[V]
Amour et souffrance du docteur.
Deux ans après, le jeune homme que nous venons de laisser candidat en médecine, était occupé à déjeuner dans une certaine ville de la Gueldre... La chambre dont il avait fait choix était encore disposée autant que possible sur le pied d'une chambre d'étudiant. Le vénérable portrait du grand Hufeland qui, à Leyde, était attaché à la tapisserie par deux épingles, avait, il est vrai, reçu depuis lors un cadre sévère; mais l'homme écorché, si cher aux médecins, faisait pendant, ici comme là, à ce tableau où l'on voit l'Apollon du Belvédère transformé, par une douce transition, en grenouille.
Mais où était le portrait de femme qui ressemblait d'une si frappante manière à Clara Douze? Longtemps encore il l'avait eu sous les yeux à Leyde, mais comme l'ami du cabinet des sueurs, qui était dans le secret, le tourmentait au sujet de la belle au pigeon blanc et qu'à cette occasion certains souvenirs de Rotterdam lui faisaient monter la rougeur au front, peu à peu le portrait en question avait été relégué dans la chambre de derrière, sans cesser toutefois, même dans ce dernier lieu, de lui faire parfois affluer le sang au visage.
Deux années s'écoulèrent; Gerrit devint plus vieux et à ce qu'il crut plus sage. Il vit beaucoup d'autres jeunes filles, et il ne lui manqua pas de petites amourettes d'un jour, d'une semaine ou d'un mois. La belle Clara passa à l'arrière-plan. Elle ne vint plus à Rotterdam. Elle rendait rarement visite à monsieur et madame Vernooy. Son nom était rarement prononcé. Le portrait alla rejoindre d'autres dessins au fond d'un portefeuille.
Cependant le jour où nous retrouvons le docteur à son déjeuner, nous trouvons aussi le souvenir de la charmante jeune fille réveillé en lui. Sous ses yeux est déployée une lettre de l'ami du cabinet des sueurs qui lui annonce qu'il a attendri le cœur du colonel et, en dépit de ses formidables moustaches, épousé sa jolie fille. Il ne pouvait s'empêcher d'ajouter que les préventions du vieux guerrier contre sa personne, vues de plus près, n'étaient pas aussi fortes qu'il se l'était imaginé d'abord.
—Lui aussi déjà marié! murmura Gerrit. Qu'a besoin d'une femme un avocat qui cherche encore sa première cause?
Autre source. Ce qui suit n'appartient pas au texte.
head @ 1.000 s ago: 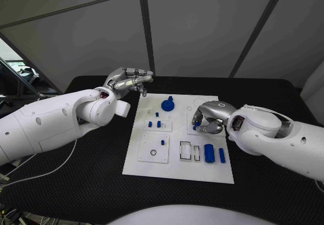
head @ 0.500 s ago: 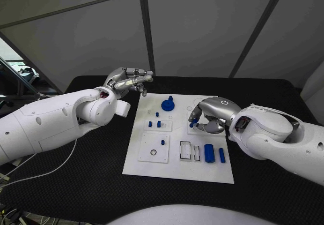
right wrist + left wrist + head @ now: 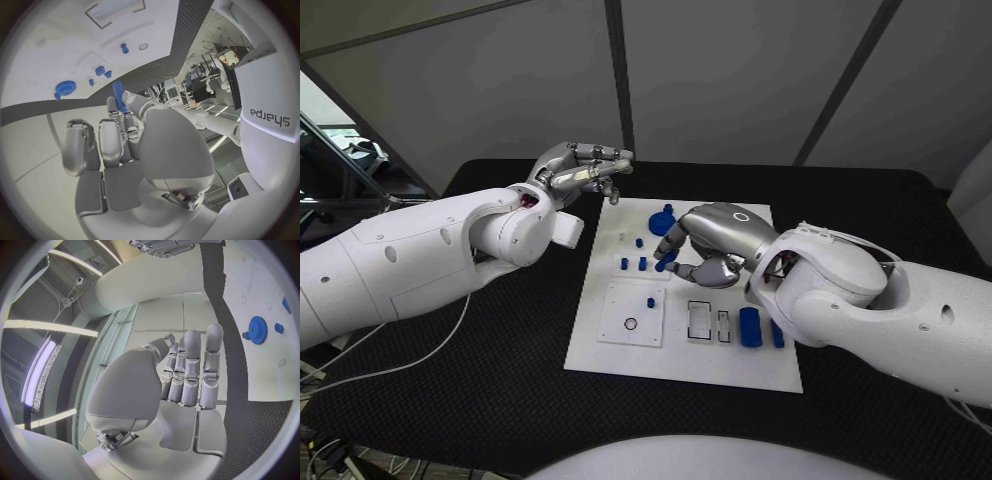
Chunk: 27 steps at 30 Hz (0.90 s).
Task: Assemble the parts on the task board
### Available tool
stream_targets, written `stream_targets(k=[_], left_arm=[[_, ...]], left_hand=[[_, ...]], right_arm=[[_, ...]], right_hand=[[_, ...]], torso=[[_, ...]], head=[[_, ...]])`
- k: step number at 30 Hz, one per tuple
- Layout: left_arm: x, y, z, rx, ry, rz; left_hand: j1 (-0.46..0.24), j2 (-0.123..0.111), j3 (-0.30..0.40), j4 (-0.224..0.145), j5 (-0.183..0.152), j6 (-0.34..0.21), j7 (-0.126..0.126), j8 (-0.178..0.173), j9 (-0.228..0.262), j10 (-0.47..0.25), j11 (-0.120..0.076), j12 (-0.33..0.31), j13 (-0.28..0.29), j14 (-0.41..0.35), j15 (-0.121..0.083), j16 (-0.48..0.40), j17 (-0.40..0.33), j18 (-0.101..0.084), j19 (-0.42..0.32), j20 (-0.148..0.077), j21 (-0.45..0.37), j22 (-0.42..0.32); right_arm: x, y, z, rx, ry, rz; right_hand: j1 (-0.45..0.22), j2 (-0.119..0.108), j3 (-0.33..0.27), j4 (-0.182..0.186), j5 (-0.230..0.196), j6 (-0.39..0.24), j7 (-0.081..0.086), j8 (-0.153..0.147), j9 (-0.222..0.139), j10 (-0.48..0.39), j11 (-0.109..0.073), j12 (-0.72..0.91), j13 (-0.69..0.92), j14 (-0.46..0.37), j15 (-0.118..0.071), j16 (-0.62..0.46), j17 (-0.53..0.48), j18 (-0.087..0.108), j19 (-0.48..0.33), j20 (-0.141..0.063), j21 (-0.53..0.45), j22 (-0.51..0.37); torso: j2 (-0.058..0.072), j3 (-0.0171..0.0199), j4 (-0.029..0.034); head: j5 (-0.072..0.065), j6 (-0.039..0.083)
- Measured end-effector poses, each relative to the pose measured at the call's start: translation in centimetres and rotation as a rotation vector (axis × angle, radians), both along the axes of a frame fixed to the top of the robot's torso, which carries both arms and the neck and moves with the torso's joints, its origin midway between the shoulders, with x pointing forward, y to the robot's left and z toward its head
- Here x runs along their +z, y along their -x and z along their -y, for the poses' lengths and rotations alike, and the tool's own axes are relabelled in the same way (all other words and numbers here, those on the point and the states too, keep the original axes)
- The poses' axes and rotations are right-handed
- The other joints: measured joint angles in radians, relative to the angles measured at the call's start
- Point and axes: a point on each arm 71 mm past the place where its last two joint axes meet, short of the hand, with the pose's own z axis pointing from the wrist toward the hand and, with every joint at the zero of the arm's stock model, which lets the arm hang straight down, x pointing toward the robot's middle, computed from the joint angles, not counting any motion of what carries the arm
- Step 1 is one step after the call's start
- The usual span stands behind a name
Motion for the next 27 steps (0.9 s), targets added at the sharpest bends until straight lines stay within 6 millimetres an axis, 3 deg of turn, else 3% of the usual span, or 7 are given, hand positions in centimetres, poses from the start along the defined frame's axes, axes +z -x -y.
stream_targets(k=[6, 13, 18, 27], left_arm=[[0.0, 0.0, 0.0, 0.0, 0.0, 0.0], [0.0, 0.0, -0.4, 0.006, -0.003, 0.0], [0.1, 0.0, -0.5, 0.007, -0.003, 0.001], [0.1, 0.0, -0.5, 0.008, -0.003, 0.001]], left_hand=[[0.0, 0.0, 0.0, 0.0, 0.0, 0.0, 0.0, 0.0, 0.0, -0.004, 0.004, 0.0, 0.0, 0.0, 0.0, 0.0, 0.0, 0.0, 0.0, 0.0, -0.004, 0.0], [0.0, 0.0, 0.0, 0.0, 0.0, 0.0, 0.0, 0.0, 0.0, -0.004, 0.004, 0.0, 0.0, 0.0, 0.0, 0.0, 0.0, 0.0, 0.0, 0.0, -0.004, 0.0], [-0.003, 0.003, -0.004, 0.004, 0.0, 0.0, 0.0, 0.0, 0.0, -0.004, 0.004, 0.005, 0.0, 0.0, 0.0, 0.0, -0.002, 0.0, -0.004, 0.004, -0.004, -0.002], [-0.011, 0.011, -0.011, 0.011, 0.0, 0.0, 0.0, 0.005, 0.0, -0.004, 0.004, 0.006, 0.001, 0.0, 0.0, 0.0, -0.005, 0.0, -0.004, 0.004, -0.004, -0.003]], right_arm=[[-2.1, 1.2, -2.6, 0.075, -0.006, -0.045], [-4.0, 1.6, -3.9, 0.114, 0.007, -0.074], [-5.0, 1.7, -4.3, 0.127, 0.023, -0.083], [-6.0, 1.6, -4.5, 0.136, 0.053, -0.088]], right_hand=[[0.0, 0.0, 0.0, 0.0, 0.004, -0.004, 0.004, -0.005, -0.002, 0.0, 0.0, -0.007, 0.0, 0.0, 0.0, 0.0, -0.001, 0.0, 0.0, 0.0, 0.0, 0.0], [-0.008, -0.008, 0.0, 0.0, 0.006, -0.004, 0.004, -0.008, -0.002, 0.0, 0.0, -0.011, 0.002, 0.0, 0.0, 0.0, -0.002, 0.0, 0.0, 0.0, 0.0, 0.0], [-0.008, -0.008, 0.0, 0.0, 0.006, -0.004, 0.004, -0.008, -0.002, 0.0, 0.0, -0.012, 0.002, 0.0, 0.0, 0.0, -0.002, 0.0, 0.0, 0.0, 0.0, 0.0], [-0.008, -0.008, 0.0, 0.0, 0.006, -0.004, 0.003, -0.008, -0.002, 0.0, 0.0, -0.013, 0.002, 0.0, 0.0, 0.0, -0.002, 0.0, 0.0, 0.0, 0.0, 0.0]], torso=[[0.001, -0.0008, 0.0001], [0.0, 0.0, -0.0012], [0.0, 0.0012, -0.002], [0.0, 0.0013, -0.0024]], head=[[0.01, -0.002], [0.025, -0.009], [0.035, -0.01], [0.039, -0.011]])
Mais moi qui suis un médecin à la recherche d'une clientèle, je devrais être marié depuis longtemps déjà... Quel est le médecin qui ait une clientèle sérieuse tant qu'il n'a pas une femme?
Une clientèle sérieuse! Il n'avait, pour ainsi dire, aucune clientèle, mais en revanche d'autant plus de collègues. (La veille encore était arrivé de l'université d'Utrecht un jeune docteur récemment promu.) Il n'avait pas de clientèle, mais d'autant plus de temps, qu'il ne pouvait cependant consacrer à ses livres favoris. Ne fallait-il pas qu'on le vît dans les rues comme s'il avait quelque chose à faire? Ne lui fallait-il pas être poli et faire des visites comme si rien ne lui eût été plus agréable? de même qu'il lui fallait payer sa patente, absolument comme s'il pouvait la mériter par un exercice réel de son art.
C'était un bonheur pour Gerrit de songer au mariage. Beaucoup de jeunes médecins tombent sous le coup du désolant dilemme que voici: il leur faut une femme pour avoir de la clientèle, et il leur faut une clientèle pour obtenir une femme. Mais Gerrit avait de la fortune. Monsieur le notaire avait passé assez d'actes en sa vie pour permettre à son fils de procéder à l'acte de mariage auquel il aspirait, son choix tombât-il sur une jeune fille qui ne lui apporterait en dot rien que sa vertu et sa beauté. Clara Donze avait-elle quelque chose de plus? Clara Donze était-elle déjà mariée? Il n'en savait rien. Mais pourquoi songeait-il de nouveau à Clara Donze?
Neuf heures sonnèrent. Gerrit s'habilla et se rendit à l'hôpital militaire, où, à défaut de clientèle personnelle, il regardait comme un heureux privilège le droit d'assister à la visite des malades par le chirurgien major. De là il se rendit chez quelques malades perdus dans des bouges et d'étroites ruelles, malades qu'un vieux collègue avait complaisamment confiés à ses soins. Il écouta avec une extrême patience les plaintes de chacun d'eux sur les tintements, les étourdissements, les faiblesses dans la tête, les étouffements dans la gorge, les points de côté, les tournoiements de cœur, l'eau qui passe sur ce même cœur, la bile, les obstructions et mille autres choses sans compter les vers, les rhumatismes volants et les humeurs figées.